Add a Sensitive URL Filter

  1. Edit the appdynamics_agent.conf configuration file in the path:
    CODE 
    <path_to_webserver_dir>/conf/appdynamics_agent.conf
  2. In the appdynamics_agent.conf file, configure the following settings:
    • AppDynamicsDelimiter: Specify the character that you want to use as URL segment endpoints. The agent splices the URL at each delimiter instance to create the segments. For HTTP, use the forward slash character "/". For the forward slash, the agent does not split on the slashes immediately following the protocol. For example, "https://myapp.example.com/" constitutes a single segment. By default, the delimiter is "/" but this is REQUIRED for successful filtering.

      For example:

      CODE 
      AppDynamicsDelimiter /

      Note that #’ cannot be used as a delimiter as the configuration file cannot process it.

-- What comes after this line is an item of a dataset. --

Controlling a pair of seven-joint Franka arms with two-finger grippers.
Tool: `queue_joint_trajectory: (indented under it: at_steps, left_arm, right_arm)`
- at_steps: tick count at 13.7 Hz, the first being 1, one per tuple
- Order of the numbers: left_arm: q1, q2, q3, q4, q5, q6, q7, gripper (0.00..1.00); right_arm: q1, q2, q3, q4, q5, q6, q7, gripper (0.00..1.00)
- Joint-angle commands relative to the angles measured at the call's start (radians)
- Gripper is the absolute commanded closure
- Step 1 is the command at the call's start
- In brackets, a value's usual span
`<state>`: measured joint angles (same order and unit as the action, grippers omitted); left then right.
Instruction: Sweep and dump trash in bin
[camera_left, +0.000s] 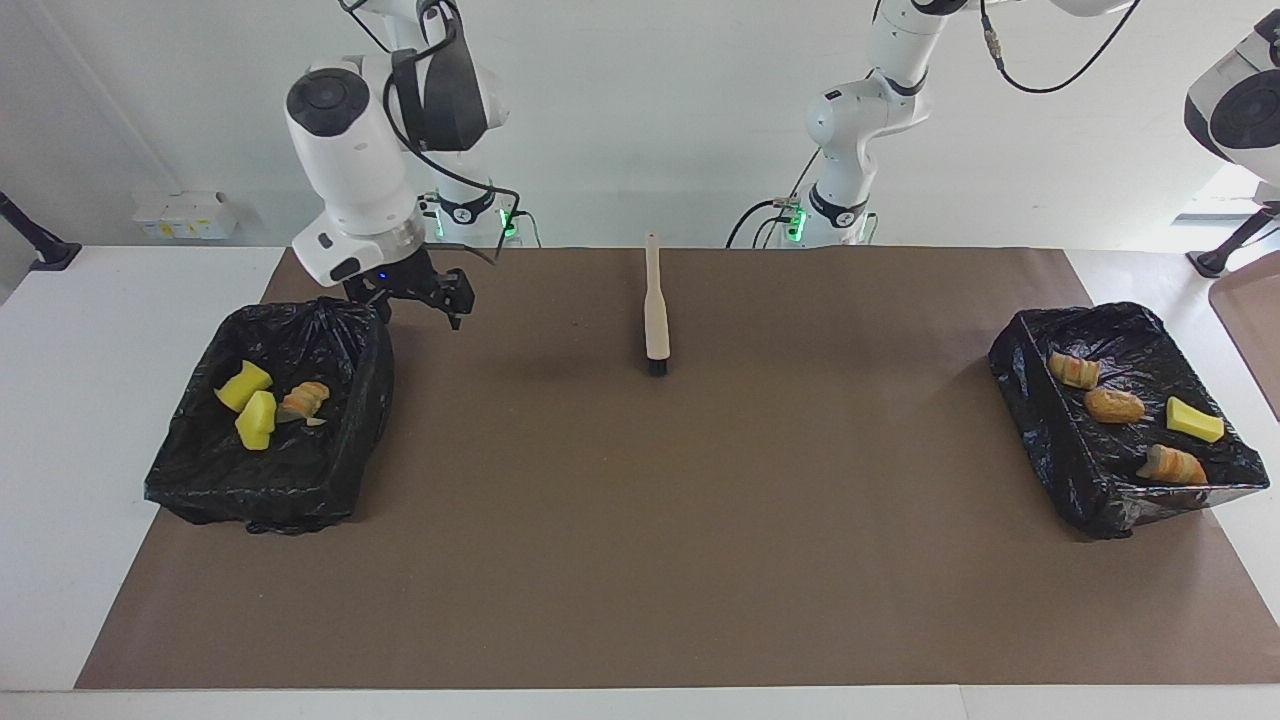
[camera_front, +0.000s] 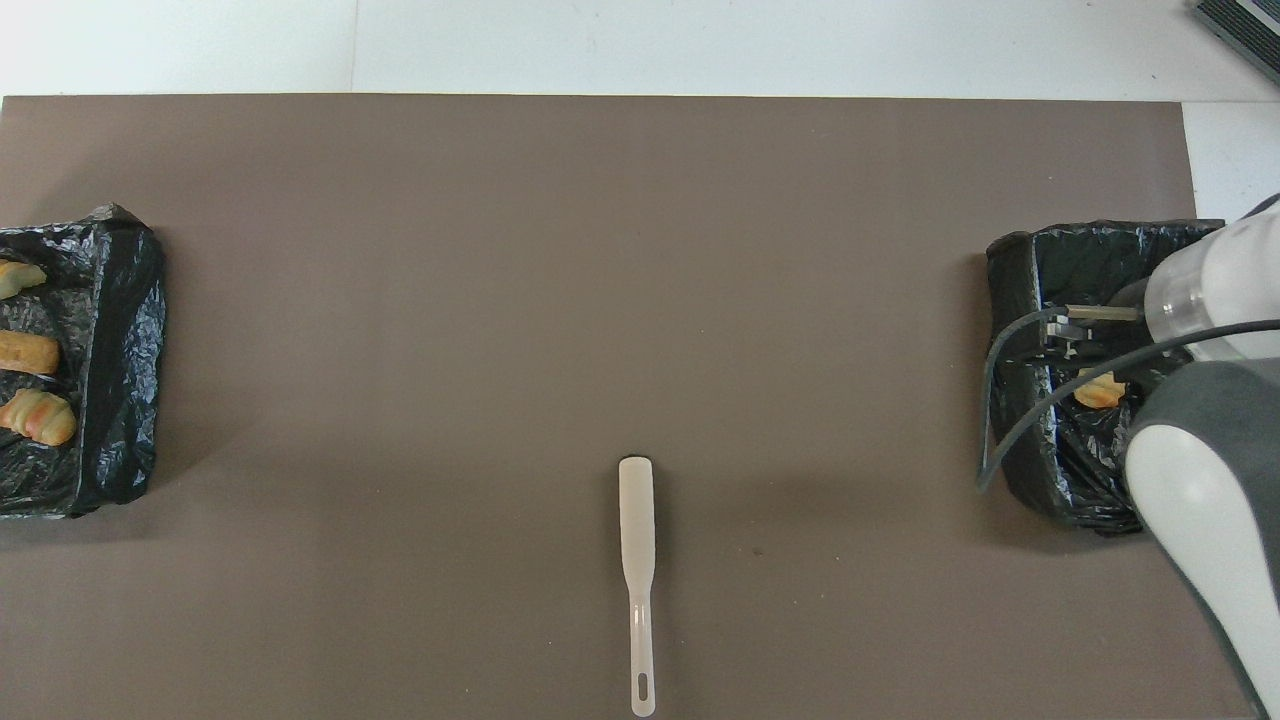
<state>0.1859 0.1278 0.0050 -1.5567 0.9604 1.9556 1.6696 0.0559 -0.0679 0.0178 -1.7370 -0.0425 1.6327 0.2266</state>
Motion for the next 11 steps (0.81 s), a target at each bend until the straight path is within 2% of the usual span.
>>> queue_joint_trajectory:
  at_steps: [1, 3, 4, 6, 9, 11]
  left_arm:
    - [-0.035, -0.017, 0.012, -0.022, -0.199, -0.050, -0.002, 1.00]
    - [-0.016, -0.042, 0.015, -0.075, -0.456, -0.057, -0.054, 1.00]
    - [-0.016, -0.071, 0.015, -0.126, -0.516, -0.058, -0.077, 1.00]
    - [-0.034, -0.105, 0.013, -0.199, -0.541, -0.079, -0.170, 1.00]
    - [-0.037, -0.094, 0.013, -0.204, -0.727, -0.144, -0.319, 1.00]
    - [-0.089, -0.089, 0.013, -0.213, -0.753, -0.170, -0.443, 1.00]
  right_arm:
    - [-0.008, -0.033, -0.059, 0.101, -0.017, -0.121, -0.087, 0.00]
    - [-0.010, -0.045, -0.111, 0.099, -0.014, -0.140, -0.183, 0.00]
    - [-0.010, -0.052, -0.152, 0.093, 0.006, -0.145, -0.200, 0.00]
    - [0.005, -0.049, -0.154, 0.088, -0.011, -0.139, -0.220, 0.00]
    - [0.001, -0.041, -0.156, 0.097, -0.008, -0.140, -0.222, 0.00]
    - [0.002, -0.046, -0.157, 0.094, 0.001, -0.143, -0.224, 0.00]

    • AppDynamicsSegment: Specify a comma-separated list to indicate the segments that you want the agent to filter. Segment numbering starts from 1. If you specify 0 or negative values, the agent fails to redact the segments. This attribute is REQUIRED.

      For example:

      CODE 
      AppDynamicsSegment 2,3
    • AppDynamicsMatchfilter: The type of filter to be used to match the URL amongst the following: NOT_EMPTY|EQUALS|STARTSWITH|ENDSWITH|CONTAINS|REGEX. Default is NOT_EMPTY, but REQUIRED.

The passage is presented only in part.